Ce ratio de 1 500 écoutes pour une vente est récent puisque, jusqu'en janvier dernier, 1 000 streams suffisaient. Depuis avril 2018, les écoutes gratuites (financées par la publicité) sont exclues du décompte, seules les écoutes payantes (les abonnements «premium») étant désormais comptabilisées afin de «refléter, dans les classements, un engagement réel du consommateur», justifie Alexandre Lasch, directeur du Snep. Le volume et les chiffres d'affaires de chaque mode de consommation de la musique guident ces ajustements. Or, depuis trois ans, le regain du marché est clairement tracté par le streaming (3). «Avant ces modifications, nous étions souvent interpellés sur les réseaux sociaux par les artistes eux-mêmes, qui nous disaient que c'était trop facile d'obtenir des certifications tant les volumes de streams augmentaient, poursuit Alexandre Lasch. On a entendu cela.
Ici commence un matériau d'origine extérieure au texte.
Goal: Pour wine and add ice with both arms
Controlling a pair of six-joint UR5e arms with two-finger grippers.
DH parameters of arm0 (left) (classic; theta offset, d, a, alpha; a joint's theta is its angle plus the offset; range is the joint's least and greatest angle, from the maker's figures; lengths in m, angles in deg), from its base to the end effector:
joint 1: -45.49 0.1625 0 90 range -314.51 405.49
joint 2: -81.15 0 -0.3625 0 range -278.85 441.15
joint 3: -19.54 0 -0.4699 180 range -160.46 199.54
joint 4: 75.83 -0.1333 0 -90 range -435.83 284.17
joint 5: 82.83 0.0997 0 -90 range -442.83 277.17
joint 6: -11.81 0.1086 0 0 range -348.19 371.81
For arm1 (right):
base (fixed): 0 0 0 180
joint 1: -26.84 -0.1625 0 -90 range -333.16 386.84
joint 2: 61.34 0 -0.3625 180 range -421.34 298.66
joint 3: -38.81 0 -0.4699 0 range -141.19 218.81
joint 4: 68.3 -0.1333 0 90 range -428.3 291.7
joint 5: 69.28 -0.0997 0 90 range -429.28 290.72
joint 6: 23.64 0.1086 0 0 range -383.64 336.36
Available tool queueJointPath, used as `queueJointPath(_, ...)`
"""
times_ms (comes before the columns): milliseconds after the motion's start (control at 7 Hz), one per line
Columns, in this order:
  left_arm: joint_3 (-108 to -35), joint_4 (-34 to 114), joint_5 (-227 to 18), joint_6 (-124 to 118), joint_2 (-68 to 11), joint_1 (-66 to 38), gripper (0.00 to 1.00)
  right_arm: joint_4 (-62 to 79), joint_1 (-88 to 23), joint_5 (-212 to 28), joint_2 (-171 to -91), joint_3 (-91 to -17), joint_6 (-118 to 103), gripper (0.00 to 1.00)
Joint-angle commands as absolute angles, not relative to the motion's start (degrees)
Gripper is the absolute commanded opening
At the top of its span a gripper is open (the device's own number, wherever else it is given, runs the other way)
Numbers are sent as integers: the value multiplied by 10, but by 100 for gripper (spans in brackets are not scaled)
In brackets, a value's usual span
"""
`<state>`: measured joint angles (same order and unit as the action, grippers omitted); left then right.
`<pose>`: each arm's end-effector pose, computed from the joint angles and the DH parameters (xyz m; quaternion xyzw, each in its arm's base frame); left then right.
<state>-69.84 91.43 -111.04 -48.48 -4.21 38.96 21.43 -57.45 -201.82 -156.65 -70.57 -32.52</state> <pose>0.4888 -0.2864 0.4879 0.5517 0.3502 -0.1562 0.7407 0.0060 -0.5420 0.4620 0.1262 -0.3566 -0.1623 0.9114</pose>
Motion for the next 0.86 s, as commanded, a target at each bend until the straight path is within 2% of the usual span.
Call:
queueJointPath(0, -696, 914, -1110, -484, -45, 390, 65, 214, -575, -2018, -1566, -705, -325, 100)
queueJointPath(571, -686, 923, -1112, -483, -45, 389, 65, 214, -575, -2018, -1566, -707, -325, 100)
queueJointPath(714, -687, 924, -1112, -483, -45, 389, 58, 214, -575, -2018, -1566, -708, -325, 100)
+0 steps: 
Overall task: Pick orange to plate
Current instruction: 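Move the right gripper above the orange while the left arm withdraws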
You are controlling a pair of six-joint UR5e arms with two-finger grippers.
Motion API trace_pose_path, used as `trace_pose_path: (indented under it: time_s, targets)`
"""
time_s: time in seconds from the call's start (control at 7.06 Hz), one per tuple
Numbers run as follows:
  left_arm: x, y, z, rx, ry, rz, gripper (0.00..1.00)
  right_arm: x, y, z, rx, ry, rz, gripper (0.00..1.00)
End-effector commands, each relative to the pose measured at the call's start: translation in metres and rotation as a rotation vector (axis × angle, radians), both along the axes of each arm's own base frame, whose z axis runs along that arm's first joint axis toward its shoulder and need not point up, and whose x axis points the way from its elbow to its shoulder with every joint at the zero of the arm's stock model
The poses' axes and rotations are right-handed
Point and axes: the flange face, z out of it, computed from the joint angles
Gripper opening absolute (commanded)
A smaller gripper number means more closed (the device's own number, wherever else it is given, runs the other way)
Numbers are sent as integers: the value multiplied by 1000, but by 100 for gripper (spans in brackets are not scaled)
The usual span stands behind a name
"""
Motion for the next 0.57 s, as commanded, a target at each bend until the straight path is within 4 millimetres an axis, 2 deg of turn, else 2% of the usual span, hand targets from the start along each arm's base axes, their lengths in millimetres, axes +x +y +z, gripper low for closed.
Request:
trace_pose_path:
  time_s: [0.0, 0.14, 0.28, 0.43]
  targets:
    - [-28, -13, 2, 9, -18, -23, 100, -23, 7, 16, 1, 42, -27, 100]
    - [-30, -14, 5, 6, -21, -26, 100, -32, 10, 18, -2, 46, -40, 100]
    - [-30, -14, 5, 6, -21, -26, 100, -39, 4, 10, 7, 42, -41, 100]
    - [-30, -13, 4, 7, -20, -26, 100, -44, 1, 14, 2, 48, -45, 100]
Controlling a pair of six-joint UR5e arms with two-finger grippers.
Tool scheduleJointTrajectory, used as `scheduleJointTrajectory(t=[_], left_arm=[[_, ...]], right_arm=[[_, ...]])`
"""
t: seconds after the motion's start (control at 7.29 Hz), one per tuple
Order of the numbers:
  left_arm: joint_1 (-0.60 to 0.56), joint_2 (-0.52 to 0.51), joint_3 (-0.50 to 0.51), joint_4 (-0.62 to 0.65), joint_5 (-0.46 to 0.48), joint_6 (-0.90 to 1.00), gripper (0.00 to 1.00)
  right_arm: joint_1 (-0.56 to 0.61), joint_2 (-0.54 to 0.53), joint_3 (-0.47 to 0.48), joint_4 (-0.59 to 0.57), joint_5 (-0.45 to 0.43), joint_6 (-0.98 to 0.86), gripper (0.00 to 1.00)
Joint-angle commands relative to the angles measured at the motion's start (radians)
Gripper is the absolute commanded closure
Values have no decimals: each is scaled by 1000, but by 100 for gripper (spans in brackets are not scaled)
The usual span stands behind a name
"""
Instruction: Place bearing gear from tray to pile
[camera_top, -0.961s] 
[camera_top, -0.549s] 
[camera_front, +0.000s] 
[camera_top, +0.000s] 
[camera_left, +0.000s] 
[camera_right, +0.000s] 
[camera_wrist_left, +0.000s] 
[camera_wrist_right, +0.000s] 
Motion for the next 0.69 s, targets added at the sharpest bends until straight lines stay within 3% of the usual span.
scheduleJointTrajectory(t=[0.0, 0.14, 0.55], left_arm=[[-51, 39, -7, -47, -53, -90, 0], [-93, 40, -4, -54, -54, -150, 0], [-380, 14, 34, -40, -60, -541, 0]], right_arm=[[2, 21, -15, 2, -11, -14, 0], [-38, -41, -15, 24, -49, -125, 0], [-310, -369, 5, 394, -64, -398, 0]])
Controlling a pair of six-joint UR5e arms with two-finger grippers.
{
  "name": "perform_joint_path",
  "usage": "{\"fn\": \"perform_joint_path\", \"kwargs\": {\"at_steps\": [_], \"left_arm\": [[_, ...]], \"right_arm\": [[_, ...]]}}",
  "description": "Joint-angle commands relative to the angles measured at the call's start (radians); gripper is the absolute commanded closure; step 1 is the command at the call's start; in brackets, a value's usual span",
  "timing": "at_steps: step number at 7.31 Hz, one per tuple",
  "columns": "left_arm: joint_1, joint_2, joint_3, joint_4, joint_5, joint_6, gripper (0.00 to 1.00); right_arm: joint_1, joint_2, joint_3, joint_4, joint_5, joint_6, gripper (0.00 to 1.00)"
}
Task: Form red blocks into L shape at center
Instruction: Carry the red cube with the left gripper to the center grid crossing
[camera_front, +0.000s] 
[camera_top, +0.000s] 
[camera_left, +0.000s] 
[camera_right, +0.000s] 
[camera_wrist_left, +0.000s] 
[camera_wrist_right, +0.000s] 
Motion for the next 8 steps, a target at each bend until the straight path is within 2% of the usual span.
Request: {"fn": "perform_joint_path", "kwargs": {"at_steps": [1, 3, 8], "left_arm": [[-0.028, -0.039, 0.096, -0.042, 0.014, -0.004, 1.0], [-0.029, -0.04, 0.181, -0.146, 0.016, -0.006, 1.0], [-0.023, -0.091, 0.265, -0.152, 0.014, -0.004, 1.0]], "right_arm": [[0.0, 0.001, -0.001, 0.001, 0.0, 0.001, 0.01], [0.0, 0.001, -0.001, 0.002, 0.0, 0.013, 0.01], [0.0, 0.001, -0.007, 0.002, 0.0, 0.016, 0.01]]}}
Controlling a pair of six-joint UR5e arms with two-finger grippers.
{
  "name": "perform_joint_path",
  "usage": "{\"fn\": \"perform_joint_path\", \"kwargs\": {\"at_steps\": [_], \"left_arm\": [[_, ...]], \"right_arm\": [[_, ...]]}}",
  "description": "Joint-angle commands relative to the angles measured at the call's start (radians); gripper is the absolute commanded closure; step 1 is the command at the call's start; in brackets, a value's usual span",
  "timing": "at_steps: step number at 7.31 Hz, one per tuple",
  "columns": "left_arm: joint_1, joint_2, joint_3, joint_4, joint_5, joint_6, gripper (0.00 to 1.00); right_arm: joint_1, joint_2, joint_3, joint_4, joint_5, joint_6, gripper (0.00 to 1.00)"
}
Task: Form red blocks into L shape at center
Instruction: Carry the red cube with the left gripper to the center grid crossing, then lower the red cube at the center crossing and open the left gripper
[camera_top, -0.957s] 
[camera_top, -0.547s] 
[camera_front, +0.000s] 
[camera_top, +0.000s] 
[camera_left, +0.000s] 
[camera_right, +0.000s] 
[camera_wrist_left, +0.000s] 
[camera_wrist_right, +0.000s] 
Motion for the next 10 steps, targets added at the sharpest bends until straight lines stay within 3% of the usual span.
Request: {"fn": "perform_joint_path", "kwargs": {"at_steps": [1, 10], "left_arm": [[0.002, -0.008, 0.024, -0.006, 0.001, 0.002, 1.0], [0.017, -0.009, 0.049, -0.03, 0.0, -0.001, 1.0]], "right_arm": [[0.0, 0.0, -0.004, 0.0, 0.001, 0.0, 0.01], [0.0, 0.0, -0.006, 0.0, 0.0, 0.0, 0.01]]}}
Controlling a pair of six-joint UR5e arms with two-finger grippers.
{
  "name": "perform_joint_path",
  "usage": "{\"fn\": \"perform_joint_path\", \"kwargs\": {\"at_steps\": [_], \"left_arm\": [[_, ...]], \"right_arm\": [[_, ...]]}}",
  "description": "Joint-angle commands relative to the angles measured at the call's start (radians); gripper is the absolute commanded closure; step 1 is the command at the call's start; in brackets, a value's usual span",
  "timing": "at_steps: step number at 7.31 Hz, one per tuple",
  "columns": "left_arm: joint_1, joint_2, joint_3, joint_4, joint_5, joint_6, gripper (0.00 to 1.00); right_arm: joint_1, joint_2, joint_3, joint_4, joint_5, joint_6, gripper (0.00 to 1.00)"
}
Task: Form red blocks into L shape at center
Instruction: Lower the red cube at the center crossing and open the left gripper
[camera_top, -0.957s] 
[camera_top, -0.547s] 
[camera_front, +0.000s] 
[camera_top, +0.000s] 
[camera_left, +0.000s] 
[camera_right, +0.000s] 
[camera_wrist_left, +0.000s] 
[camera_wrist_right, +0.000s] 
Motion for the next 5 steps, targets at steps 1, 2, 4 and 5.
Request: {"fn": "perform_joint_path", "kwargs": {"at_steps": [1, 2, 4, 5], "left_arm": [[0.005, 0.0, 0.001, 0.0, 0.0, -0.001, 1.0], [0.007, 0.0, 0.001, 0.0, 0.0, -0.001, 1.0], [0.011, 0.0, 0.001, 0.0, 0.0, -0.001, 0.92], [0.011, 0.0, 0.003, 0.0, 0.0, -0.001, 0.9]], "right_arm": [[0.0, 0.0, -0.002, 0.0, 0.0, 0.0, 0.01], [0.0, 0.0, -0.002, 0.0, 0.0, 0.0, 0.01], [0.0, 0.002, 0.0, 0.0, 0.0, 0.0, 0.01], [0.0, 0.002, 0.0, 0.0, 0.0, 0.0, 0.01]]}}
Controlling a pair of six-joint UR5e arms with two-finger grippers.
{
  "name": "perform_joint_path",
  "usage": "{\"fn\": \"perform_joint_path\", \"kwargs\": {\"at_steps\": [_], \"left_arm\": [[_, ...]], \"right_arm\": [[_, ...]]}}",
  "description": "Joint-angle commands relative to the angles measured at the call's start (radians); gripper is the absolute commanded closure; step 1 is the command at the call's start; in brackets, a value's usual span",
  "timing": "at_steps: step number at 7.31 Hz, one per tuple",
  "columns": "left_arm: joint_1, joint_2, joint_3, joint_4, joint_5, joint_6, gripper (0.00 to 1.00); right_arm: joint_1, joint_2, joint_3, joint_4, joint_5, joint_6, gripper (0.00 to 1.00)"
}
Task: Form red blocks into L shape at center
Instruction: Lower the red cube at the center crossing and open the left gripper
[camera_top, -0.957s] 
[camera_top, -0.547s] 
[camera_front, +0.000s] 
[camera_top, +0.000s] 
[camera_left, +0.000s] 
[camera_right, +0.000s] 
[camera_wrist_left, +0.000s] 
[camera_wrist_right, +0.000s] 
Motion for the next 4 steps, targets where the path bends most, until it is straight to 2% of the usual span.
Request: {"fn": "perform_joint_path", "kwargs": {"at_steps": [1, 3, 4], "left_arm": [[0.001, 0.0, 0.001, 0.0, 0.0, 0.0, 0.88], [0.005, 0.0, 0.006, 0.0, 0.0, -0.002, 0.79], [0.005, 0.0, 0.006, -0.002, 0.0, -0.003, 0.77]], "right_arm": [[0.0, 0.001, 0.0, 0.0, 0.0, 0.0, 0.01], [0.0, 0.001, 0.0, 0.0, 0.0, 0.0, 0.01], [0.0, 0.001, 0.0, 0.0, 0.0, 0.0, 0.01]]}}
C'est ce qui nous a amenés à modifier certaines règles, en particulier sur les singles, dont les seuils ont été rehaussés de 50 %, pour la première fois depuis la crise du disque.»

Les récentes décisions du Snep n'ont pas toutes été du goût de Deezer, Spotify ou Qobuz. Les plateformes se plaignent surtout de ne pas avoir été consultées alors qu'elles boostent le marché. «Ça nous a fait bouillir», chauffe Ludovic Pouilly, président de l'ESML (syndicat des éditeurs de service de musique en ligne), qui déplore que la pondération, dans les calculs, du physique et du numérique ait été révisée au détriment de ce dernier. Egalement directeur des relations labels et industrie chez Deezer, il menace : «S'ils continuent, on arrêtera de leur livrer nos data, sur lesquelles les certifications sont calculées.»

Contrer «l’hyperconcentration»

Pour résorber les tensions, un groupe de travail a été créé. Il réunit le Snep, l'ESML ainsi que l'Union des producteurs phonographiques français indépendants (UPFI), qui revendique 130 membres dont Wagram, Because, Tôt ou tard et Believe. Habilitée à attribuer des certifications selon les mêmes règles que le Snep, l'UPFI s'interroge beaucoup sur «l'hyperconcentration sur un faible nombre de titres et d'artistes représentatifs d'un seul genre musical», explique son directeur général, Jérôme Roger. Induite notamment par le plébiscite du streaming chez des jeunes auditeurs qui écoutent tous les mêmes albums en boucle sur leur téléphone, l'hégémonie des musiques urbaines est spectaculaire : sur la quarantaine de singles de platine décernés depuis le début de l'année, tous relèvent de ce créneau (Ninho, Aya Nakamura, Booba…) à quelques exceptions près, dont Trois Cafés gourmands et Imagine Dragons. Certains artistes - PNL par exemple - collectionnent même des certifications pour chacun des titres de leur album (4). «On pourrait imaginer de segmenter les classements par genres (chanson, rock, musiques du monde, electro, jazz, classique, etc.), avance Jérôme Roger. Sans visibilité, des pans entiers de la production sont menacés d'affaiblissement.» Face aux bouleversements du marché et à la voracité des musiques urbaines, les rockeurs doivent apprendre la patience : Come As You Are de Nirvana vient de devenir single d'or en France, vingt-sept ans et six mois après sa sortie.

(1) Dans le cas des singles, seul le streaming et les téléchargements sont comptabilisés puisque le support physique n'existe plus. Le téléchargement de chaque titre est converti en 150 streams, qui s'ajoutent à son total.

(2) La règle exacte précise qu'il convient de soustraire, au cumul des écoutes des titres d'un album, la moitié des streams du titre le plus écouté.

(3) Selon le bilan 2018 de la musique enregistrée établi par le Snep, la croissance du marché (+1,8 %) est tirée par le streaming (+26 %) qui, avec un chiffre d'affaires généré de 301 millions d'euros, représente 51 % des ventes globales (41 % en 2017).

(4) Même si on parle de singles d'or ou de platine, n'importe quel titre d'un album est susceptible d'être récompensé.